Amsterdam,
18 Mei ’45 1
Aan den Weledelgestr. Heer
          Kampcommandant


Ondergeteekende, W. H. M. v.d. Hout, geb. te ’s Bosch, 3 Juni ’15, brengt ter dringende aandacht van zijn Kampcommandant,

I )Dat hij onder den naam Willem W. Waterman ettelijke romans heeft geschreven,

II )Dat hij sinds 4 jaren slechts illegaal werk verricht in opdracht van den chef G. D. N. (Geheime Dienst Nederland) te den Haag,

III )Dat hij, nimmer lid is geweest van N. S. B., SS, Kultuurkamer of Journalistenverbond,

IV )Dat hij niet dan in opdracht van den Geheimen Deinst Nederland zich in “De Gil” heeft gemengd met als opdracht den hoofdredacteur (Thijssen) te nekken en het blad eerst onschadelijk te maken en dan verboden te krijgen (en andere speciale karweitjes heeft opgeknapt),

VDat hij het als heel pijnlijk en kwetsend aanvoelt, juist nu hij in den Haag dringend noodig is, samen met pro-Duitschers en landverraders te zitten opgesloten,

VIDat hij reeds verschillende malen getracht heeft, iemand zoover te krijgen, dat er bij de G. D. N. in den Haag wordt geverifieerd, - tot dusver echter vergeefs.

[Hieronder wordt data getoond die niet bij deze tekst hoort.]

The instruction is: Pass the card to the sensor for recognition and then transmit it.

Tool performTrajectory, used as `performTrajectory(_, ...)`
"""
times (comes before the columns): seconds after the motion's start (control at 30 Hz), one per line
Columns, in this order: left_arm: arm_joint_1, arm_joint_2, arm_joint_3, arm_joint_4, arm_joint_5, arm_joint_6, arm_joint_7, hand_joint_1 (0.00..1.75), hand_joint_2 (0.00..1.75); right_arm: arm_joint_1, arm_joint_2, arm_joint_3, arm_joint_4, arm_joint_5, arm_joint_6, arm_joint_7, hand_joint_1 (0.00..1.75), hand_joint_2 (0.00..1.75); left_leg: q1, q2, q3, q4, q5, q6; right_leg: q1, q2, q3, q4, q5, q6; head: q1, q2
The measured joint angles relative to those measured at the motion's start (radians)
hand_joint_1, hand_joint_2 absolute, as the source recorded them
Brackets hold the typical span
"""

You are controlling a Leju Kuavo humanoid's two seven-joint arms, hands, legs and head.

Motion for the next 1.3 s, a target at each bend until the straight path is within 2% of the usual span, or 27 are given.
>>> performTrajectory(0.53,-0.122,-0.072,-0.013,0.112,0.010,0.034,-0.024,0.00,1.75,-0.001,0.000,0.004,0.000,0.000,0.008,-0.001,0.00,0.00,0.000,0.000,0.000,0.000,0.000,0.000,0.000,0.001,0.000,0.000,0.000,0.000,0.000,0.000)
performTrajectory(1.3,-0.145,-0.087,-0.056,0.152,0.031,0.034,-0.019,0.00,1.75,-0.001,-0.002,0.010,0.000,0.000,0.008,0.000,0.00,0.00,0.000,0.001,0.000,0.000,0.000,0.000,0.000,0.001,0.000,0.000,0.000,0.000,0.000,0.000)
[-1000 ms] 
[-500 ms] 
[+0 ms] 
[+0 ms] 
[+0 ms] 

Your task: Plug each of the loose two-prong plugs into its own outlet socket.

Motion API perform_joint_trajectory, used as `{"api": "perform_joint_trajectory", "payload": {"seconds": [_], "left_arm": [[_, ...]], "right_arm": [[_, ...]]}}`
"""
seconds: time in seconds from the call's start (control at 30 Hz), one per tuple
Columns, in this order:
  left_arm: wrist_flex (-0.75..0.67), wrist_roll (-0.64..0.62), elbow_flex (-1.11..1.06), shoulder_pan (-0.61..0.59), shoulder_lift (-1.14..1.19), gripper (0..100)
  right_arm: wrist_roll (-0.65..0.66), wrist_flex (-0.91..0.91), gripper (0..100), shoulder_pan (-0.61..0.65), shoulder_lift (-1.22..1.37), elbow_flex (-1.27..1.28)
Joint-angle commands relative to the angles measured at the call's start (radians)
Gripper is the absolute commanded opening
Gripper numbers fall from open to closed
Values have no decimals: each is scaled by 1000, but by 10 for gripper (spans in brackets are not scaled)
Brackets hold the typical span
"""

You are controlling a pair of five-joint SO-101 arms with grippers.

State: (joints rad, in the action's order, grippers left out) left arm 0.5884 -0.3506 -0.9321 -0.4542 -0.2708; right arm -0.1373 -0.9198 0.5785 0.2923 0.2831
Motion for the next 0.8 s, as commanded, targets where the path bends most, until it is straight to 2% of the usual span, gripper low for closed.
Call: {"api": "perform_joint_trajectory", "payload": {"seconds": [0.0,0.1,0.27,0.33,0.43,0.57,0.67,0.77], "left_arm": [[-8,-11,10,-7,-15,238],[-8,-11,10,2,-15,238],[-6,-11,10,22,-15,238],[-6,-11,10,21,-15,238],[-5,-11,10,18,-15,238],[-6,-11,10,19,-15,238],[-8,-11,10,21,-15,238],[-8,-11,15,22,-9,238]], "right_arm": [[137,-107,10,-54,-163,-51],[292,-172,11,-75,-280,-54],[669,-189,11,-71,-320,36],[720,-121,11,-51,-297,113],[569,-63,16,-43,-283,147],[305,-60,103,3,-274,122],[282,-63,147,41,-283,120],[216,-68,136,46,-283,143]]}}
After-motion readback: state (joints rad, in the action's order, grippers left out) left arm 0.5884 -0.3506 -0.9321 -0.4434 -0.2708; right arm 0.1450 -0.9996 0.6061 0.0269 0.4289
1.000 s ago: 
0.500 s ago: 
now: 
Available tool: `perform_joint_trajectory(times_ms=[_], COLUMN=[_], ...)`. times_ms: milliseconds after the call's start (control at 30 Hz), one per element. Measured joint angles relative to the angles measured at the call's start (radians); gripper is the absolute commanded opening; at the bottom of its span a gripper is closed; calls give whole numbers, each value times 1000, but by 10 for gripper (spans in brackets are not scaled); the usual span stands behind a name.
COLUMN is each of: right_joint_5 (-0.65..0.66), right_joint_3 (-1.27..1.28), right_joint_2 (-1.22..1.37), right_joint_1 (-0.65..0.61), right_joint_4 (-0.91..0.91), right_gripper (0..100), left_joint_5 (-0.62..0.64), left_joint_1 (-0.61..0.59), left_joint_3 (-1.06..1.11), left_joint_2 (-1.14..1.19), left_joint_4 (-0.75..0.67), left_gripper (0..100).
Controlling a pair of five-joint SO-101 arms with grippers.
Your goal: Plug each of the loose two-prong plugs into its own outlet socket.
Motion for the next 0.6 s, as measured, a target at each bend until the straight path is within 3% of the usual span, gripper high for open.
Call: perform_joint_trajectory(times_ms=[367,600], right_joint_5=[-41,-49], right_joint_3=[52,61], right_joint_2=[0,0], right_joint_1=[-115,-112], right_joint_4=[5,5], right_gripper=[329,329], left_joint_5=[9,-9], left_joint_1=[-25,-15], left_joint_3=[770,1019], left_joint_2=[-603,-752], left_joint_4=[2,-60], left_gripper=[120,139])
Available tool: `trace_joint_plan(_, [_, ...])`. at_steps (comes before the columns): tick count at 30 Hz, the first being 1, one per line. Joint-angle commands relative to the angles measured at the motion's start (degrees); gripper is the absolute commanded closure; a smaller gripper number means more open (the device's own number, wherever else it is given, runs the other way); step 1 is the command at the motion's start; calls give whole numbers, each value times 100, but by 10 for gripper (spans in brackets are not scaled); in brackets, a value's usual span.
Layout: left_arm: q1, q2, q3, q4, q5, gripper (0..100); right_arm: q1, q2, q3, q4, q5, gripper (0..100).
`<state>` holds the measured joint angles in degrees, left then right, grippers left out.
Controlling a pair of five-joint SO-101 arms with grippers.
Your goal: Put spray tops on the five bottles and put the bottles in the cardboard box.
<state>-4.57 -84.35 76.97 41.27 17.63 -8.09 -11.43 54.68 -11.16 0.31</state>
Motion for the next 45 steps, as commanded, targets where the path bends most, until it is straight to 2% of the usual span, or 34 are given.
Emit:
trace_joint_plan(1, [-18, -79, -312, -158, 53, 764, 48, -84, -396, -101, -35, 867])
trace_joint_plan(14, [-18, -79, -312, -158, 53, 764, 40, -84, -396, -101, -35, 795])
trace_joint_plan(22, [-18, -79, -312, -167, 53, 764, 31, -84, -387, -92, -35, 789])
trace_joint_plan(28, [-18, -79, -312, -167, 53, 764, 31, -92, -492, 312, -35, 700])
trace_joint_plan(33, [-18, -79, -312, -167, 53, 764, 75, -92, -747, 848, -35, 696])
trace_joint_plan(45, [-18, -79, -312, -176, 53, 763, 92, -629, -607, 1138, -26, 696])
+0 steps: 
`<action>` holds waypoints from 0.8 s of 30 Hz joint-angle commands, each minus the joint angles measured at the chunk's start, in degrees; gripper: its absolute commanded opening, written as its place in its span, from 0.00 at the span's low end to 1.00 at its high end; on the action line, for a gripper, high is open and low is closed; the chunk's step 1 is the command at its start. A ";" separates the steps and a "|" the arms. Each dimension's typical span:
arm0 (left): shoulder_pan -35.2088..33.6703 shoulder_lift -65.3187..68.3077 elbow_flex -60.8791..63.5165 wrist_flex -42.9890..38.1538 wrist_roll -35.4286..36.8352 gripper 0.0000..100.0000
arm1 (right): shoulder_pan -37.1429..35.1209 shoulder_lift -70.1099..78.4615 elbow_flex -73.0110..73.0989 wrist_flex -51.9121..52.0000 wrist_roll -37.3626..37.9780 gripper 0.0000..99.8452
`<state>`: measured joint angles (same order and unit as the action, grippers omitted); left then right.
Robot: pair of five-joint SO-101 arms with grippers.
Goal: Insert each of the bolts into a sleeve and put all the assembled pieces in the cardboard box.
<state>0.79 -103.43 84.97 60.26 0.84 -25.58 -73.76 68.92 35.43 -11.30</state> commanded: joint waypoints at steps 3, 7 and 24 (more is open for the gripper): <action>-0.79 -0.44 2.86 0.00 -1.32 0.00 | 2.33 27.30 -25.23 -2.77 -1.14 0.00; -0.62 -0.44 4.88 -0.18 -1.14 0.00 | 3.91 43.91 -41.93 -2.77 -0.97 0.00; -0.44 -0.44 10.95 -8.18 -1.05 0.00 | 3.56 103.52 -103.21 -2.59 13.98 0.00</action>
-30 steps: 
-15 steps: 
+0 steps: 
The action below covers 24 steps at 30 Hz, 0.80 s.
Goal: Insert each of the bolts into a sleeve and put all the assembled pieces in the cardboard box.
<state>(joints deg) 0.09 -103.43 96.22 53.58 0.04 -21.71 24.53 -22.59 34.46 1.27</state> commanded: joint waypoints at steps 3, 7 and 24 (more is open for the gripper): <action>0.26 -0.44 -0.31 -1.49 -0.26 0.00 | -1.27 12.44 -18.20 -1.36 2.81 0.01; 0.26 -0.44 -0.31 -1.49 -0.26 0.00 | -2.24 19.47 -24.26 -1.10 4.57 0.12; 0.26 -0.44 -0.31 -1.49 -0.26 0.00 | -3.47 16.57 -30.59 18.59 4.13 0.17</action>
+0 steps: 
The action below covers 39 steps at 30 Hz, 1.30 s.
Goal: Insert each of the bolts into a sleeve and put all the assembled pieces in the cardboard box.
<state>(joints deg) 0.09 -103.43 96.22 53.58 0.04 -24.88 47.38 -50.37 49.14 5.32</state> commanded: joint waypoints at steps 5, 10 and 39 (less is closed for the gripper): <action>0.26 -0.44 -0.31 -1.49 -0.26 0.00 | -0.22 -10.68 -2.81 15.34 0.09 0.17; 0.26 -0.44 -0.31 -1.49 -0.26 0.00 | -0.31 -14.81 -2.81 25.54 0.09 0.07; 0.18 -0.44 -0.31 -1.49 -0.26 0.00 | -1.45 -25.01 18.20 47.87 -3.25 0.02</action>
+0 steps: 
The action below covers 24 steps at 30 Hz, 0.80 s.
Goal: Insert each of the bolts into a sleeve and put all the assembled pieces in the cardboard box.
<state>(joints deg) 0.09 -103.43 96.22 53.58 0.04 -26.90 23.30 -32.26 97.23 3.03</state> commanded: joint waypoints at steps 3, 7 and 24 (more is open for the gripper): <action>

VIIRedenen, waarom hij zijn Kommandant dringend verzoekt, in dit speciale geval speciale maatregelen te nemen, ten einde te voorkomen dat ondergeteekende onnoodig lang (zonder reden) in voor arrest blijft.

2Met de meeste

          Hoogachting

          W.v.d.H.




[1]Deze handgeschreven brief bevindt zich onder nummer 2383 in het dossier van de Politieke Recherche Amsterdam.
Willem is in de avond van 11 mei 1945 gearresteerd en, na enkele dagen in een schoollokaal in Amsterdam te hebben doorgebracht, werd hij in de loodsen aan de Amsterdamse Levantkade, die inmiddels waren ingericht als kamp voor politieke delinquenten, in voorarrest vastgezet. Van hieruit heeft Willem op 18 mei bovenstaande brief geschreven aan de commandant van dat kamp. Van enig direct resultaat van deze brief is evenwel niets te merken geweest: Willem werd ettelijke malen overgeplaatst (o.a. naar Fort Blauwkapel te Utrecht, het Huis van Bewaring nr. II te Amsterdam en naar de cellenbarakken te Scheveningen), en zou pas in 1948 weer op vrije voeten komen, zonder ooit veroordeeld te zijn.
[2]Rechtsonder is geschreven en gestempeld dat deze brief op
„19/5 In handen gesteld van den Alg. Comm., ter Afdoening,
De Adj. Comm.
De Kapitein-adj.
[onleesbaar stempel en dito handtekening]”.